The wastED salad, created in collaboration with Blue Hill chef Dan Barber, brings together vegetable scraps that many restaurant staffs would simply toss.

The salad combines broccoli leaf, romaine heart, carrot ribbons, roasted kale stems, roasted broccoli stalks and cabbage cores, roasted bread butts, arugula, shaved parmesan, spicy sunflower seeds and pesto vinaigrette. Sweetgreen’s NYC locations will offer the $8.60 salad through September 28.

The Sweetgreen collaboration is a spinoff of a promotion Barber organized this past spring at his Greenwich Village eatery: regular WasteED pop-ups featuring various guest chefs (including the likes of Daniel Humm, Mario Batali, Alain Ducasse). The $85 prix fixe meals featured kitchen scraps and underused ingredients.

“inspired by Blue Hill chef Dan Barber’s wastED campaign, the Sweetgreen team wanted to take steps to be less wasteful. We turned to our suppliers and growers to see what ingredients we could recover back into our supply chain, and we reevaluated our ingredient prep. We took forgotten parts of the plant and we roasted them. We worked with our broccoli farmer to make use of the delicious, nutrient-dense broccoli leaves that are usually tossed. All of these ingredients (and more) come together in the wastED salad,” cofounders Nathaniel Ru, Nicolas Jammet and Jonathan Neman wrote in a brochure explaining the move.

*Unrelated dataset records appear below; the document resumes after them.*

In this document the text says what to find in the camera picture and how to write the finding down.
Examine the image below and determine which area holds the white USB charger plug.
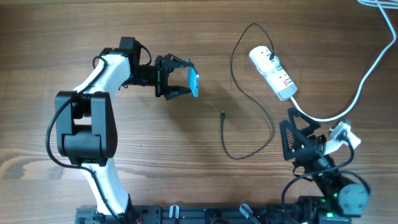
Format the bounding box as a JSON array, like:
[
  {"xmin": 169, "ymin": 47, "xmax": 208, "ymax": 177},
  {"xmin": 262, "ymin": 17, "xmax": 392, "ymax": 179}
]
[{"xmin": 256, "ymin": 54, "xmax": 280, "ymax": 75}]

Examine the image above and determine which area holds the white power strip cord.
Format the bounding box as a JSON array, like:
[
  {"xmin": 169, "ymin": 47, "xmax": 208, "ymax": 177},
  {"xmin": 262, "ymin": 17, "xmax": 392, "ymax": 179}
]
[{"xmin": 290, "ymin": 0, "xmax": 397, "ymax": 123}]

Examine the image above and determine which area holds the Galaxy smartphone teal screen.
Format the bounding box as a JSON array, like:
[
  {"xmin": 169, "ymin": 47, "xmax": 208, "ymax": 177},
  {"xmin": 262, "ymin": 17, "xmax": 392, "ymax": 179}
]
[{"xmin": 187, "ymin": 67, "xmax": 200, "ymax": 98}]

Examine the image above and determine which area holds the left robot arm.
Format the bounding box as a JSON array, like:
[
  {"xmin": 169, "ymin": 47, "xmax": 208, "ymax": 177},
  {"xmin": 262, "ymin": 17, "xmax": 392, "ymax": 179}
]
[{"xmin": 45, "ymin": 37, "xmax": 199, "ymax": 223}]

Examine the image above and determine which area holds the white cables top corner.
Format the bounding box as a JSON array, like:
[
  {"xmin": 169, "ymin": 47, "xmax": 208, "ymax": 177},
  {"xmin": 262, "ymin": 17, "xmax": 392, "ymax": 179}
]
[{"xmin": 356, "ymin": 0, "xmax": 398, "ymax": 10}]

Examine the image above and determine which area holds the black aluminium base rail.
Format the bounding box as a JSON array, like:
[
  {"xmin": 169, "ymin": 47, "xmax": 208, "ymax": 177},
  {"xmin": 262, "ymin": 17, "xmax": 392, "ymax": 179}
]
[{"xmin": 74, "ymin": 203, "xmax": 353, "ymax": 224}]

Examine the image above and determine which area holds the black USB charging cable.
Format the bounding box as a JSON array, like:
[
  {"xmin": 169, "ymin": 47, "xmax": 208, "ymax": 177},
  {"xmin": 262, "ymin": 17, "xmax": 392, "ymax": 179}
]
[{"xmin": 220, "ymin": 22, "xmax": 276, "ymax": 161}]

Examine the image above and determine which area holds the white power strip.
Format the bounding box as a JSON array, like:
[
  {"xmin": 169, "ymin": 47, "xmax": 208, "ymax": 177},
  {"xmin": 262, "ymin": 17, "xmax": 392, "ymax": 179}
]
[{"xmin": 249, "ymin": 46, "xmax": 298, "ymax": 101}]

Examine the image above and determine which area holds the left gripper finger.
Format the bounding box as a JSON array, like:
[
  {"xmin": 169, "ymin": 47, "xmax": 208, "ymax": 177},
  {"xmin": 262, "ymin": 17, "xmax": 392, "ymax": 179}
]
[
  {"xmin": 166, "ymin": 54, "xmax": 194, "ymax": 73},
  {"xmin": 165, "ymin": 86, "xmax": 192, "ymax": 100}
]

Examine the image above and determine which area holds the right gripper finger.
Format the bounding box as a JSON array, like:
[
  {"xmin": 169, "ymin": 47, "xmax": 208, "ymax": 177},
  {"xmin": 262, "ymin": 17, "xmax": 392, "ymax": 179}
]
[
  {"xmin": 288, "ymin": 108, "xmax": 321, "ymax": 136},
  {"xmin": 279, "ymin": 120, "xmax": 301, "ymax": 161}
]

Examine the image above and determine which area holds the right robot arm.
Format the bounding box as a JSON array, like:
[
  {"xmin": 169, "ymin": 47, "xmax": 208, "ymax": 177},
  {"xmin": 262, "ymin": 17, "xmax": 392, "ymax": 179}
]
[{"xmin": 279, "ymin": 108, "xmax": 371, "ymax": 223}]

A Sweetgreen-produced video with Barber and Blue Hill culinary director Adam Kaye provides more insight into the process and the philosophy.

Don’t be surprised if the experiment eventually extends to all 29 Sweetgreen locations.

“The goal was to raise consciousness, but more importantly, to draw attention to the potential of these unheralded ingredients,” the brochure explains. “We hope to continue that process—demonstrating how to make better use of our ingredients in the kitchen, and ultimately changing perople’s perception of good food.”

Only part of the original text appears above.